We contemplated an instance of Caesar's strange behavior when he failed
to rise to greet the senate—a deep insult to that body— a
few weeks before his death. One early historical analysis gave the excuse
of diarrhea; another, epilepsy. Considering other details in available
descriptions of his behavior, the question as to whether Caesar's choices
were influenced by temporal lobe epilepsy seemed well wor th exploring.

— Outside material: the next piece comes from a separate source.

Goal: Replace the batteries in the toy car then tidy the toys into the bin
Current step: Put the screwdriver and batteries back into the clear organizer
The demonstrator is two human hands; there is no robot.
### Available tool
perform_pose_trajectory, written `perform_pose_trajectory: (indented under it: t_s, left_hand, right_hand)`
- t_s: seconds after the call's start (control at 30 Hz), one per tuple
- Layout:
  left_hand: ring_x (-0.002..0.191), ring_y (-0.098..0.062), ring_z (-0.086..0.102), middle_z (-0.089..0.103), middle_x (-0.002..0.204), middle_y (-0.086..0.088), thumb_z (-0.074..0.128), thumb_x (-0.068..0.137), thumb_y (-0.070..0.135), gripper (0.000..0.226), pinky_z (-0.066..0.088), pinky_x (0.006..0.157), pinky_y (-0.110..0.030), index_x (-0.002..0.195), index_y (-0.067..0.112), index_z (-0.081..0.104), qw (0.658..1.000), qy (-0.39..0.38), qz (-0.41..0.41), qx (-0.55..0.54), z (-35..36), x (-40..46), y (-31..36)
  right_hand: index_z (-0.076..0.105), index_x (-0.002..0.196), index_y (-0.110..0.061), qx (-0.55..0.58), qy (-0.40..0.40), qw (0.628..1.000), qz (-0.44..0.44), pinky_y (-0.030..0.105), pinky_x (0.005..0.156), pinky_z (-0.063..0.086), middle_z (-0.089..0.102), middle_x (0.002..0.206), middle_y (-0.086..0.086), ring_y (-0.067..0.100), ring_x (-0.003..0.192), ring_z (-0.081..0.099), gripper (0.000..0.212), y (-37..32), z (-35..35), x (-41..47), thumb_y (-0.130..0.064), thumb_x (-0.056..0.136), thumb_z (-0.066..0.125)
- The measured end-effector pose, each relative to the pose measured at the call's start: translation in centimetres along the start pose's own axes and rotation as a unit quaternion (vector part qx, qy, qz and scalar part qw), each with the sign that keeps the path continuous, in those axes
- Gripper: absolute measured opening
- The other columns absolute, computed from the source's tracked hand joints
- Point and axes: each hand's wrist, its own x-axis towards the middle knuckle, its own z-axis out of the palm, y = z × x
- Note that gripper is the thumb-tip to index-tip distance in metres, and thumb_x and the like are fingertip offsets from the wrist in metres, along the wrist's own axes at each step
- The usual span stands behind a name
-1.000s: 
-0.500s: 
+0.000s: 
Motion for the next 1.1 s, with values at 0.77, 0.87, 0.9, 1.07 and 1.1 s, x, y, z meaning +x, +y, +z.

Symptoms of temporal lobe epilepsy, which become more common as the seizures
progress and become more generalized, include increased dissociation
and incontinence of bladder and bowel. Might Caesar, driven by narcissistic
concern with his own image and dignity, who had risen to become the most
powerful man in his world (and who could easily be said to have suffered
from grandiosity), have found it deeply humiliating, frightening, and
frustrating to lose control of both his sense of continuity in space
and time and his body in public? It is reasonable to infer that for Caesar,
it was far more painful to be seen as pitiable and incontinent than haughty
and rude. It is not a stretch to imagine that the life choice he faced
was especially stark: old age and increasing fits, temporal lobe–influenced
loss of autobiographical memory that he so valued, and even public diarrhea,
versus a dramatic exit.
I next raised the question whether Caesar's dramatic exit was not simply
a narcissist's suicide, but also a consciously chosen strategic act designed
to ensure his succession. Cornell University professor Barry Strauss,
of our classical historians team, explained that Caesar effectively gave
the conspirators a deadline when he announced he was about to leave for
war in Persia. Garofano noted that Caesar changed his will to name his
successor, his nephew Octavius, six months before his death. Just before
his death, Caesar left every citizen enough money to live on for three
months, guaranteeing a groundswell of mourning and adulation and the
historical immortality of a famous death that he so craved in writing
about his life.
ET TU, JULIUS?
While we worked to educate the public, we also were able to pose a previously
overlooked question in Julius Caesar scholarship. In the words of the
London Sunday Times Magazine cover article on the investigation, "Et
Tu, Julius?" (March 9, 2003):
Bursztajn's [working hypothesis] is startling. [What if] the
godfather who directs and controls the events of March 15, 44 BC, is
not hot-headed Cassius or scheming Brutus[?] They are, as they always
have been, far out of their depth, minnows in a political ocean patrolled
by sharks. No: the man pulling the strings, the orchestrator of his own
death, [could be] none other than Julius Caesar himself. The outcome
is exactly as he had planned it. In every particular, he gets what he
wants. The naive and foolish conspirators, on the other hand, go away
empty-handed, beaten by superior tradecraft and the poverty of their
own imagination. In defending the republic they ensured its demise. In
fighting dictatorship they have guaranteed its victory. By killing Caesar
they have made him immortal.
In this exploration I used psychoanalytically informed decision analysis
and forensic neuropsychiatry as ways to open other paths of inquiry,
rather than to come to a definitive conclusion. Such analyses are not
to be confused with a formulated forensic psychiatric opinion, as is
offered in the courtroom, or a psychoanalytic interpretation, as is constructed
with a patient in the consulting room. But by drawing from each, one
is able to question received wisdom, creating a context of discovery
in which new hypotheses can be explored while continuing to acknowledge
the ubiquity of both intrapsychic and interpersonal conflict.